[Start of Attachment]
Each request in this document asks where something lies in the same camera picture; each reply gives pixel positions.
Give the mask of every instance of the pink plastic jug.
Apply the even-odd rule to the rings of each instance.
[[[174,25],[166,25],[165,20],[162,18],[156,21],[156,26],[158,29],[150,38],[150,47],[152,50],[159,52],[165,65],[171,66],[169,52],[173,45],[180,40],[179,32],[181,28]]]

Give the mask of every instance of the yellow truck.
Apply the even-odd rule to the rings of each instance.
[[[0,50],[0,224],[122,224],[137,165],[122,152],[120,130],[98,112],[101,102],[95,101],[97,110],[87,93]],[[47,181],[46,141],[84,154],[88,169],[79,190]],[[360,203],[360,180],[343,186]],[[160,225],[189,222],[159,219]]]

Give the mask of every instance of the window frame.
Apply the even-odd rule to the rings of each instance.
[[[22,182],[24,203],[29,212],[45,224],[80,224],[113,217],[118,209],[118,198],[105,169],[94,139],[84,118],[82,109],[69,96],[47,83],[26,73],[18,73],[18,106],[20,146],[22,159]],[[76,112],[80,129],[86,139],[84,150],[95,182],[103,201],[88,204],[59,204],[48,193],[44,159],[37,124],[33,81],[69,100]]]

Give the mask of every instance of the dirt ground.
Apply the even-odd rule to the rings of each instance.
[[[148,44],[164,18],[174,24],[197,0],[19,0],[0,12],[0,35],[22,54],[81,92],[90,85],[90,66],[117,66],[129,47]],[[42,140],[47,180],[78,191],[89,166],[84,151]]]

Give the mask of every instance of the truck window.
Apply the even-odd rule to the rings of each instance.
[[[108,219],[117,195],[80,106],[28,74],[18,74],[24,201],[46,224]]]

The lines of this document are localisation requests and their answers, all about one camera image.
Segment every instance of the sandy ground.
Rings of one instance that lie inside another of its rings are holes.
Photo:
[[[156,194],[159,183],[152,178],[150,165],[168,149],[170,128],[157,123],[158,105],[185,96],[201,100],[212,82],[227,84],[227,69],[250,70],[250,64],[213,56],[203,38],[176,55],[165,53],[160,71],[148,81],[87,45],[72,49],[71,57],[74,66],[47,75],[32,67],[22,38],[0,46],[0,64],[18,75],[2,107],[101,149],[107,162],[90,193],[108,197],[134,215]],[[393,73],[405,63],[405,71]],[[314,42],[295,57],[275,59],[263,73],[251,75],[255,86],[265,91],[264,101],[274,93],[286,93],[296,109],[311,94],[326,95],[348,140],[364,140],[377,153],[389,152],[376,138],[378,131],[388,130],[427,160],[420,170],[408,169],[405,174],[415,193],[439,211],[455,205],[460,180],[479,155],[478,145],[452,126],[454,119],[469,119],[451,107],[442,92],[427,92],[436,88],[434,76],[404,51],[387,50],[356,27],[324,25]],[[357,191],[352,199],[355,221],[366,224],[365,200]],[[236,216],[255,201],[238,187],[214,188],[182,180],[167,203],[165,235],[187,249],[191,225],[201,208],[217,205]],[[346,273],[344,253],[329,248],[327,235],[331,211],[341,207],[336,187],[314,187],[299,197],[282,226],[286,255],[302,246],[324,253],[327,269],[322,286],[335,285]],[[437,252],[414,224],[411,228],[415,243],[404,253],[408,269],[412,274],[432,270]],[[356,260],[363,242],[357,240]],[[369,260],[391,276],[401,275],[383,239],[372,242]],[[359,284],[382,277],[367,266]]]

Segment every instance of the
[End of Attachment]
[Start of Attachment]
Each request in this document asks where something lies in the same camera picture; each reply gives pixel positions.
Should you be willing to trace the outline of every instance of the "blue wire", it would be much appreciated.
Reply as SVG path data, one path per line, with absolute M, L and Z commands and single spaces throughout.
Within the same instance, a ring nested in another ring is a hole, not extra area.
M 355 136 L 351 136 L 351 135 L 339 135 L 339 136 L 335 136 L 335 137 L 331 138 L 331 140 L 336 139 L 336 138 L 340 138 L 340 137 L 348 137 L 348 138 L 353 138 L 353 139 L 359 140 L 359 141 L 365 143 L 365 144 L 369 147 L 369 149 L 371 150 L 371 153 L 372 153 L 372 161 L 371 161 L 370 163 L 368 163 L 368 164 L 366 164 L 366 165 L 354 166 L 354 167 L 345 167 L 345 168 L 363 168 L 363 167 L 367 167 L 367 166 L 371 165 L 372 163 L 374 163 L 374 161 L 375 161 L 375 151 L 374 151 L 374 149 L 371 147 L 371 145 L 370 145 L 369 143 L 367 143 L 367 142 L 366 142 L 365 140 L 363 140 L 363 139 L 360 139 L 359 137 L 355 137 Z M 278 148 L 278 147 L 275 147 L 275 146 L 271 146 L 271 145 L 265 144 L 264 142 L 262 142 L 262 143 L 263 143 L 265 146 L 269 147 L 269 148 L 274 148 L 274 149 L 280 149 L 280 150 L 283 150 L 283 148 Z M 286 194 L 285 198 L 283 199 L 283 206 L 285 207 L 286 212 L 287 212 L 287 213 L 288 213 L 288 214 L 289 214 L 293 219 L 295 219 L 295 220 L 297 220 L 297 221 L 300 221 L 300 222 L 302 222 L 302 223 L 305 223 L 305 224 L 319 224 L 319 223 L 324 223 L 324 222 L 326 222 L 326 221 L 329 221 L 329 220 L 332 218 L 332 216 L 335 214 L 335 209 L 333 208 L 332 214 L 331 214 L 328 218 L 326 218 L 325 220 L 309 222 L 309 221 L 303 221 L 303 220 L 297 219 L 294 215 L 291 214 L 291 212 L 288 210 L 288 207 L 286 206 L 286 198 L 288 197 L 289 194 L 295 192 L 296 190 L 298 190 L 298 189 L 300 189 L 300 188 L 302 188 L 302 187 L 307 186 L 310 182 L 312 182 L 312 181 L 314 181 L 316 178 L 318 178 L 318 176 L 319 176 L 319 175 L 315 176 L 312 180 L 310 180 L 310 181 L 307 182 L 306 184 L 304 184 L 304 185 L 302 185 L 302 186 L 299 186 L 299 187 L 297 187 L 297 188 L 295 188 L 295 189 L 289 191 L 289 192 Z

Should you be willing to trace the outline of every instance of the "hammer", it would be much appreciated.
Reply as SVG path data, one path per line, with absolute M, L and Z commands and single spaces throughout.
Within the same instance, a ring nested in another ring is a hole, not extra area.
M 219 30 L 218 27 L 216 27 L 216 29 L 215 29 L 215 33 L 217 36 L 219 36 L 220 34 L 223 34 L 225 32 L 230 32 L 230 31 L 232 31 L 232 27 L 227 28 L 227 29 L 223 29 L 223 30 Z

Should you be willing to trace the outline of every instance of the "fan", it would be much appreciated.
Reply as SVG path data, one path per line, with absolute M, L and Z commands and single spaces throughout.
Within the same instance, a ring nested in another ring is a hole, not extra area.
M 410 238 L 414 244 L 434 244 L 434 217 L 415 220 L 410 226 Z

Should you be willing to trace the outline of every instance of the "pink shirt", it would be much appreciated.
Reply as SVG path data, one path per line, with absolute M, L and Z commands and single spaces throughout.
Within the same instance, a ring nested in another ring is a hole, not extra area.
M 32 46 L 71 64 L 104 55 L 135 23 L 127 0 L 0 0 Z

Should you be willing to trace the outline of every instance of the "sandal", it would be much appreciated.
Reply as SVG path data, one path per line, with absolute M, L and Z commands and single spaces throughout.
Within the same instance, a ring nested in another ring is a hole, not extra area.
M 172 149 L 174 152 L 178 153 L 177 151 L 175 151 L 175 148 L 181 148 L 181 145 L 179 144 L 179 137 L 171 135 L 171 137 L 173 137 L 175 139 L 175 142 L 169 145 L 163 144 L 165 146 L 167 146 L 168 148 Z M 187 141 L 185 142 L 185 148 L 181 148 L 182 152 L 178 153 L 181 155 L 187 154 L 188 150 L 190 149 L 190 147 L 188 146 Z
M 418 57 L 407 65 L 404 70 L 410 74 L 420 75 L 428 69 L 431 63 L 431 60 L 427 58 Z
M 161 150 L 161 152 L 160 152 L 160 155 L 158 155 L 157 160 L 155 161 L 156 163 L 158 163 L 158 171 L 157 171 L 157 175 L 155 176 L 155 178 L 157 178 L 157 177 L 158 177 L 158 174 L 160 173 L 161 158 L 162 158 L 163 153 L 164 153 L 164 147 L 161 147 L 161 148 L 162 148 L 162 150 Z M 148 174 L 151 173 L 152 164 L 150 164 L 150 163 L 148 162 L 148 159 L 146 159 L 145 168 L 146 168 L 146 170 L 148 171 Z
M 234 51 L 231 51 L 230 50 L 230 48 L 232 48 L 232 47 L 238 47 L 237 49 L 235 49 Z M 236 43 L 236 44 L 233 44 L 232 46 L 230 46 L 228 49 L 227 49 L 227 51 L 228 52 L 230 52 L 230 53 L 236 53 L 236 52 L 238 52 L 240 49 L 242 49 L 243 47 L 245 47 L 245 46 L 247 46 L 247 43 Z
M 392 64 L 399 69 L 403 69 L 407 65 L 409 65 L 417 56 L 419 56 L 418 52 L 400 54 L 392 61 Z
[End of Attachment]
_Brief_: A line counts if it includes the string "window". State how many such lines the entries have, with no other text.

_Response to the exercise_: 2